There's a reason Mark Burnett filmed a season of Survivor in the Marquesas: Paradise couldn't come with more caveats. Sure, the chain of ten islands possesses the rugged volcanic beauty of Molokai, more than 20 varieties of breadfruit, and the standard laissez-faire of island life. But if you're looking for loping crescents of white sand with nothing but a pink-umbrella drink between you and a dip in the azure water, stop off in Bora-Bora. The Marquesas—even the largest, most modernized islands of Nuku Hiva and Hiva Oa—are paradise in the raw, where the fun comes in communing with the islands' primal past.

Rose Corser, a 69-year-old American-expat art historian who's lived on Nuku Hiva since 1979, explains the islands' appeal this way: "I love the Marquesans because their life is their art, yet they were cannibals." This sublime-savage juxtaposition has attracted Western writers and artists for more than a century: Here, Robert Louis Stevenson wrote his best poetry, Herman Melville was inspired to write his classic adventure Typee by a run-in with cannibals on Nuku Hiva, Jack London witnessed the haunting tubercular coughs of the lepers, and Paul Gauguin was so smitten that he moved to Hiva Oa in 1901 and built his infamous House of Pleasure, a tropical version of Studio 54—without the disco. In addition to his endless stream of concubines and hazy morphine bouts, Gauguin kept a fishing rod dangling from his second-story studio, to fish out wine bottles cooling in the well below.

These days, most of the Marquesas' roughly 3,200 annual pilgrims are less interested in replicating Gauguin's public display of decadence and more interested in trying to piece together Polynesian life as it was hundreds of years ago. Unless you've booked a berth on the Aranui 3, the passenger freighter that stops at all six inhabited islands, you're not likely to get to the smaller islands like Fatu Hiva and Tahuata, which internal flights don't access.

But Nuku Hiva and Hiva Oa—with their jagged volcanic peaks, rugged jungle interior, and overabundance of coconut palms, crashing surf, and sultry air—are plenty. Both are riddled with ancient ceremonial sites where the crumbled remains of stone tikis grimace at you through thick layers of moss. Interspersed with four-wheeled excursions to archaeological ruins, there's time to hike to hundred-foot-high waterfalls or sunbathe on an isolated half-moon beach. And to experience a little living history, stop for lunch at village restaurants along the way, where you'll feast on breaded wahoo, shrimp, cassava, breadfruit, and mashed banana while you watch a villager cool off his horse in the surf or whittle an intricate tiki.

Luckily, it seems the only ancient practice that doesn't still exist is cannibalism. But even that ritual sacrifice wouldn't feel so out of line in a culture where the greatest desire was to please fickle gods and the ruling emotion is still passion.
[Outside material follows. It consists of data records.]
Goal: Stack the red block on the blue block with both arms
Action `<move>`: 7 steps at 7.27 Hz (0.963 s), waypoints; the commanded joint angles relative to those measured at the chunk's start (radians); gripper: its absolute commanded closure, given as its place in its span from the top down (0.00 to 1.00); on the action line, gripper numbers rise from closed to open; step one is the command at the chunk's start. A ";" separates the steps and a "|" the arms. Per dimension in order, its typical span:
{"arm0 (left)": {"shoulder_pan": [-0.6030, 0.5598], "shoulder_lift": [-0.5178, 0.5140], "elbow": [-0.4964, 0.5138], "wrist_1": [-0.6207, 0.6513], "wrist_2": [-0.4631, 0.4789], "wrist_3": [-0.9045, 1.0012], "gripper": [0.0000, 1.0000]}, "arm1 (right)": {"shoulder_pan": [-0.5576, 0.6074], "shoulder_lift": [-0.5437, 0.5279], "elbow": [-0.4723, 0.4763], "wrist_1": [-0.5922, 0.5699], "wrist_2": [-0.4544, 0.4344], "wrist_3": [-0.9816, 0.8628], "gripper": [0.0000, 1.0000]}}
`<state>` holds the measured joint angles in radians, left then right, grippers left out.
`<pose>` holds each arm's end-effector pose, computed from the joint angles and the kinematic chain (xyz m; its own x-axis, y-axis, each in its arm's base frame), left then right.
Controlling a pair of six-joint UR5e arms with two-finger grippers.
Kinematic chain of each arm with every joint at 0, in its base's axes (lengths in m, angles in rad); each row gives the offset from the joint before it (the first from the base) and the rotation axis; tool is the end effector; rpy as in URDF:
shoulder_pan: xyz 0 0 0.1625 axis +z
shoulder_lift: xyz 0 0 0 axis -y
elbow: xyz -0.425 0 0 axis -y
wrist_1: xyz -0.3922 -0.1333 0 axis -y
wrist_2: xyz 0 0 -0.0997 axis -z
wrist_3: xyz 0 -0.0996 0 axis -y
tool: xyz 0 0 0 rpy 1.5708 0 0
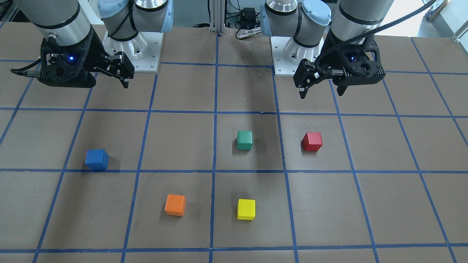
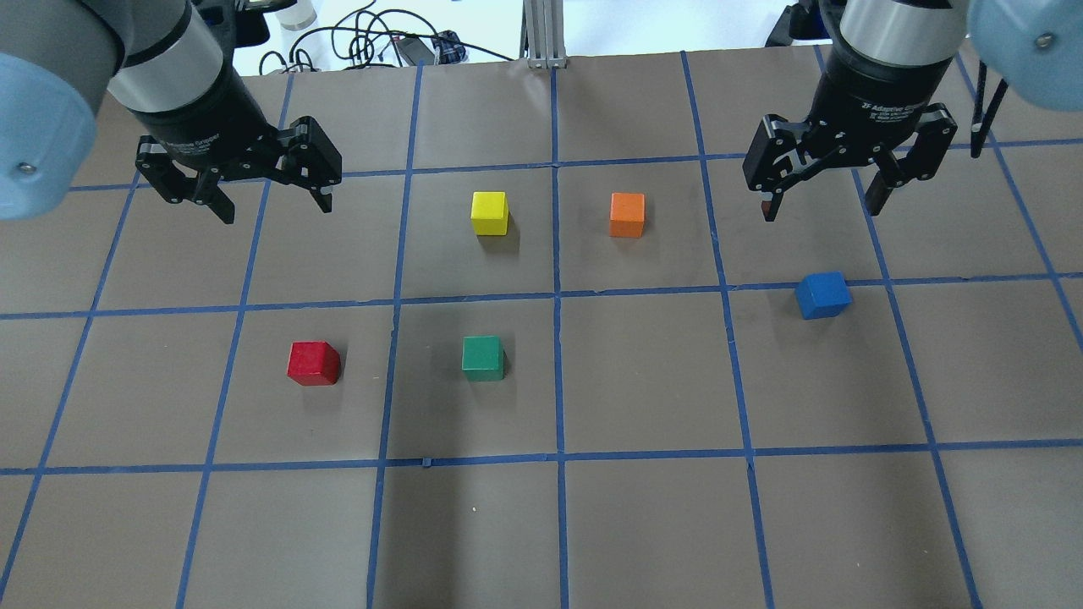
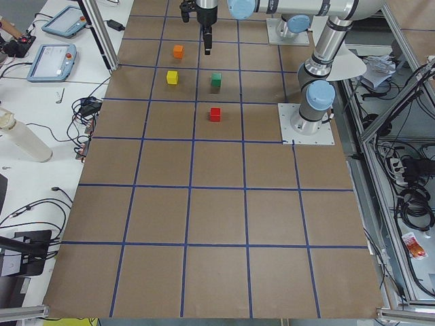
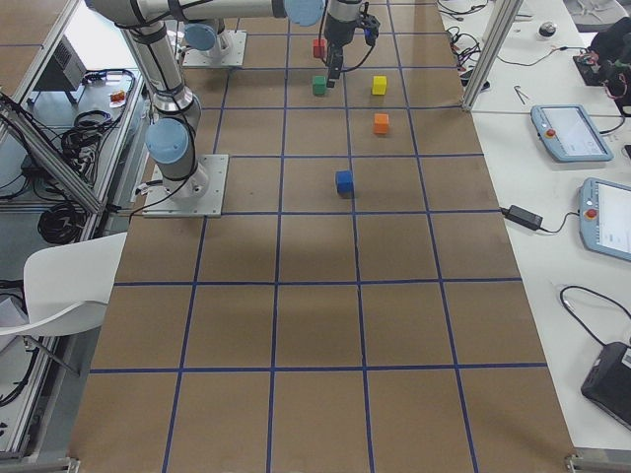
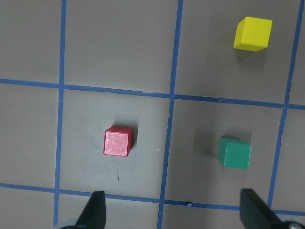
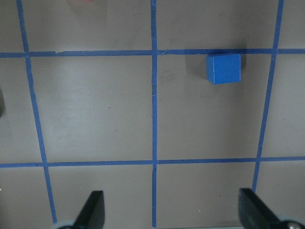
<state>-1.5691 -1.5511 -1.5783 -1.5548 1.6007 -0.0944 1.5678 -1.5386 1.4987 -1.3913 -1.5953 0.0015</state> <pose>-0.1295 -0.4865 0.4955 -0.9949 -0.0967 -0.0271 -0.0959 0.9949 -0.0309 0.1294 -0.4908 0.4905 -0.9997 0.0011 0.0245 0.0045 0.9903 0.1391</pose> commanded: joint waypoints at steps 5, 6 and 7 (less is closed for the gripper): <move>0.015 -0.003 -0.046 0.007 -0.004 0.005 1.00 | 0.000 0.000 0.000 0.000 0.000 -0.002 1.00; 0.027 -0.013 -0.099 0.016 0.002 0.063 1.00 | 0.000 0.000 0.000 0.000 0.000 0.000 1.00; 0.081 -0.014 -0.148 0.075 -0.002 0.141 1.00 | 0.000 0.000 0.000 0.000 0.000 0.000 1.00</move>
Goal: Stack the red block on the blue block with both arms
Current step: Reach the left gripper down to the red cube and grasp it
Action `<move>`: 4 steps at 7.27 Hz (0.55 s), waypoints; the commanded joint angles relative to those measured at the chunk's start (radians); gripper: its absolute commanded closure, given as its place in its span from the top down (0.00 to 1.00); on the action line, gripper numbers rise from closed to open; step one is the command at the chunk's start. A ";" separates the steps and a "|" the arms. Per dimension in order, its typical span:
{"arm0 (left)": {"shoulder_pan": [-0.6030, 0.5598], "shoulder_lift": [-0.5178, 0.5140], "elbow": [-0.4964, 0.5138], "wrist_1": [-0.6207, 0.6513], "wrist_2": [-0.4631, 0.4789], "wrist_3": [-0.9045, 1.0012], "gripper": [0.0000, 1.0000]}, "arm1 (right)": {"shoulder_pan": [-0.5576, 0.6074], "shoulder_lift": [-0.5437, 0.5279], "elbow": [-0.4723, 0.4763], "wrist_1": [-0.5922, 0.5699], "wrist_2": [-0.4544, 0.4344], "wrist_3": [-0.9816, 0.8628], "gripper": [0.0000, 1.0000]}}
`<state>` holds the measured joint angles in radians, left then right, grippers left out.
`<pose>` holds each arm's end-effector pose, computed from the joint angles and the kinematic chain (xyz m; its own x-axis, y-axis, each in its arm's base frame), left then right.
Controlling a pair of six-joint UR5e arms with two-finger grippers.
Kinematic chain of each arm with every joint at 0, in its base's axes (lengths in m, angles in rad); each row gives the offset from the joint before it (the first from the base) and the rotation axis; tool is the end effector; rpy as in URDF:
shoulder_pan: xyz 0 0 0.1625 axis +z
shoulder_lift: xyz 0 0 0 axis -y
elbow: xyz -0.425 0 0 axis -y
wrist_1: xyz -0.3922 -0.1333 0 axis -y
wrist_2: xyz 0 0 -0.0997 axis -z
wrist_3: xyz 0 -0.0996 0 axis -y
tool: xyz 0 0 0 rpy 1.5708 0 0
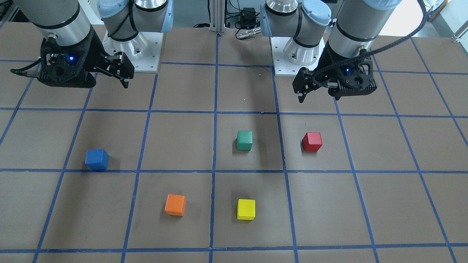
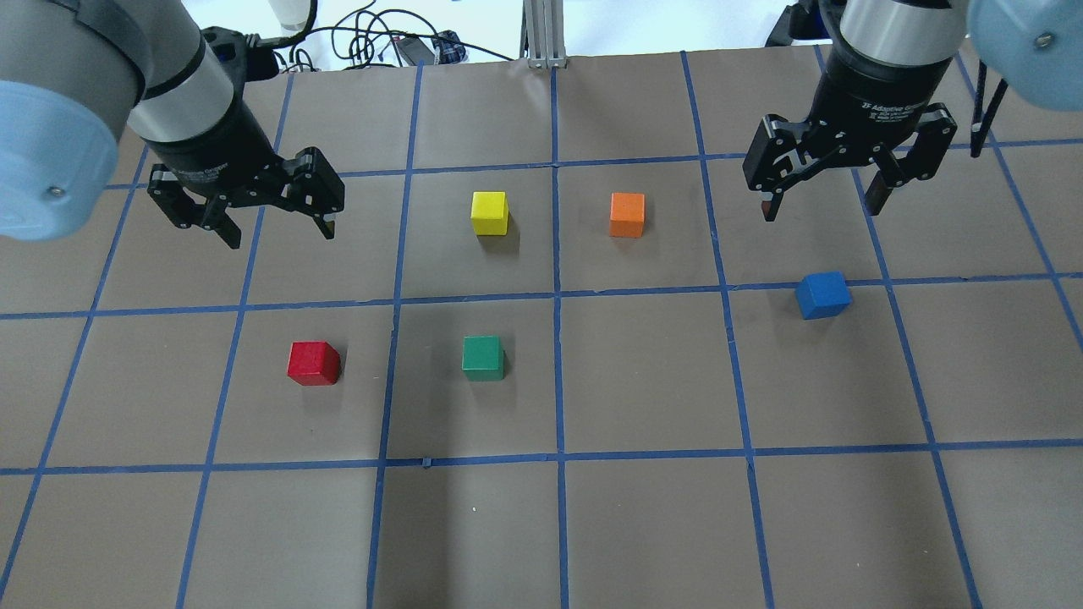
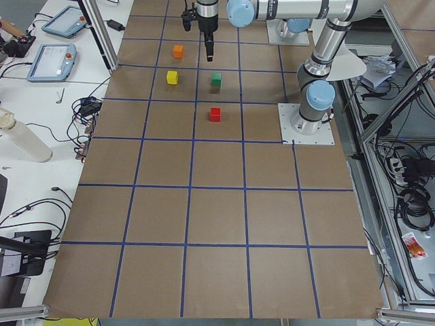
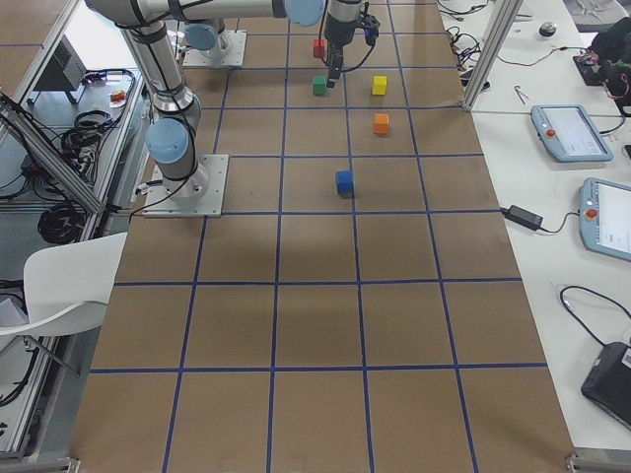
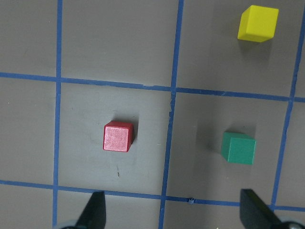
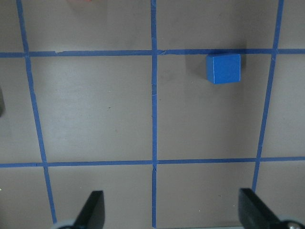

And as I bushwhack through the jungle with Doc Suggs, who points out skull repositories, embalming platforms, and stone tikis with frightening faces and fat bellies, I almost wish the song "Time Stops in the Marquesas," by Belgian singer Jacques Brel, who was buried here in 1978, were true. After all, what would you rather be? A bartender or a majestic bird?